A Great Emergency and Other Tales eBook

This eBook from the Gutenberg Project consists of approximately 242 pages of information about A Great Emergency and Other Tales.

A Great Emergency and Other Tales eBook

This eBook from the Gutenberg Project consists of approximately 242 pages of information about A Great Emergency and Other Tales.

And every time a barge was loaded up, and the bargemaster took his post at the rudder, whilst the old horse strained himself to start—­and when the heavy boat swung slowly down the canal and passed out of sight, I felt more and more sorry to be left behind upon the wharf.

CHAPTER VI.

S. PHILIP AND S. JAMES—­THE MONKEY-BARGE AND THE DOG—­WAR, PLAGUE, AND FIRE—­THE DULNESS OF EVERYDAY LIFE.

There were two churches in our town.  Not that the town was so very large or the churches so very small as to make this needful.  On the contrary, the town was of modest size, with no traces of having ever been much bigger, and the churches were very large and very handsome.  That is, they were fine outside, and might have been very imposing within but for the painted galleries which blocked up the arches above and the tall pews which dwarfed the majestic rows of pillars below.  They were not more than a quarter of a mile apart.  One was dedicated to S. Philip and the other to S. James, and they were commonly called “the brother churches.”  In the tower of each hung a peal of eight bells.

One clergyman served both the brother churches, and the services were at S. Philip one week and at S. James the next.  We were so accustomed to this that it never struck us as odd.  What did seem odd, and perhaps a little dull, was that people in other places should have to go to the same church week after week.

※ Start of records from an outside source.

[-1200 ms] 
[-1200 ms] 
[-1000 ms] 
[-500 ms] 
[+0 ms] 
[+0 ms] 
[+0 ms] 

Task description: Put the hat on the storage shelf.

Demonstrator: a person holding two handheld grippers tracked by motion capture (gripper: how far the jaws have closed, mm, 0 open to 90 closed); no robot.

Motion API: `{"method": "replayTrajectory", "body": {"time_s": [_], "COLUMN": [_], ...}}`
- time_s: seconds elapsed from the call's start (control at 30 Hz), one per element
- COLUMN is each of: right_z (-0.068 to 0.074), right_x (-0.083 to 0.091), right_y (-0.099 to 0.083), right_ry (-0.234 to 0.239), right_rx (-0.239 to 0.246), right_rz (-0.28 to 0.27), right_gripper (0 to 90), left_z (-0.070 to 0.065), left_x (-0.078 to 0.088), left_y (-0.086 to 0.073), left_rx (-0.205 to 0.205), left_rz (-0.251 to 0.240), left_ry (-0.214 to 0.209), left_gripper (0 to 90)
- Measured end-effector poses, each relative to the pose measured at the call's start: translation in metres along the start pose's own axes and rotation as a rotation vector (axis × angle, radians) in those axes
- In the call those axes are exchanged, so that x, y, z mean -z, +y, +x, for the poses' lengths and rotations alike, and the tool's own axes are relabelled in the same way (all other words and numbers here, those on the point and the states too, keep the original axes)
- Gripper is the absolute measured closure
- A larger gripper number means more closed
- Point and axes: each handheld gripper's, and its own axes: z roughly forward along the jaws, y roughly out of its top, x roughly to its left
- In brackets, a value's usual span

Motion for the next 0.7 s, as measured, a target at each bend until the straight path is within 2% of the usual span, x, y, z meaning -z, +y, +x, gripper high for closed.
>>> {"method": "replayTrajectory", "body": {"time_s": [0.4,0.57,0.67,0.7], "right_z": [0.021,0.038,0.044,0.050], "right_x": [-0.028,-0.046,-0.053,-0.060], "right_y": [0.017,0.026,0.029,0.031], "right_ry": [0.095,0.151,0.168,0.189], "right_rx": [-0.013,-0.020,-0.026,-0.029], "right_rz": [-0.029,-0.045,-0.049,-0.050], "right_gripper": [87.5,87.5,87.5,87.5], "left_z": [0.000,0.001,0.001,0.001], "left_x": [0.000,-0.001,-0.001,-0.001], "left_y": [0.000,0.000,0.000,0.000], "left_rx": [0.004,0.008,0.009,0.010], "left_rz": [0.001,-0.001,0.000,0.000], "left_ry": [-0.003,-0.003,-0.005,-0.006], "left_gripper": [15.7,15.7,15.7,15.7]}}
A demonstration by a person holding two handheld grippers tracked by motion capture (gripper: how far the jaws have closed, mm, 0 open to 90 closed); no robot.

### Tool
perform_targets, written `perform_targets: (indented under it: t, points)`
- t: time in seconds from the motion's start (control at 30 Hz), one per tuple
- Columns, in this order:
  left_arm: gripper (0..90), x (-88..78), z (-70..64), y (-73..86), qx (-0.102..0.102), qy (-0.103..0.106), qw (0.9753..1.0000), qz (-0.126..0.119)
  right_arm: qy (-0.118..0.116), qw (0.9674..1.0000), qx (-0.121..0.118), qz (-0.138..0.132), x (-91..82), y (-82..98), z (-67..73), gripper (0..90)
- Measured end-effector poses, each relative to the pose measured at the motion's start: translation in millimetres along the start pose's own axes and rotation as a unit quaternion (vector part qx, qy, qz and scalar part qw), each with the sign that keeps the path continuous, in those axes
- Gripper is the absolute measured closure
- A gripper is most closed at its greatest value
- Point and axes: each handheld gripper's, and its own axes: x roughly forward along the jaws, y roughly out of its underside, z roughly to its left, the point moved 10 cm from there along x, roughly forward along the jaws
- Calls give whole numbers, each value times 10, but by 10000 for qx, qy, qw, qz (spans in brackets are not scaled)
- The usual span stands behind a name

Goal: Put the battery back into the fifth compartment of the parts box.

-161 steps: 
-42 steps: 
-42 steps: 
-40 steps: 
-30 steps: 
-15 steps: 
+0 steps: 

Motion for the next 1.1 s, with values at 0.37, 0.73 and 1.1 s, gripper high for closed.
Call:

There was only one day in the year on which both the peals of bells were heard, the Feast of SS.  Philip and James, which is also May Day.  Then there was morning prayer at S. Philip and evening prayer at S. James, and the bells rang changes and cannons, and went on ringing by turns all the evening, the bell-ringers being escorted from one church to another with May garlands and a sort of triumphal procession.  The churches were decorated, and flags put out on the towers, and everybody in the congregation was expected to carry a nosegay.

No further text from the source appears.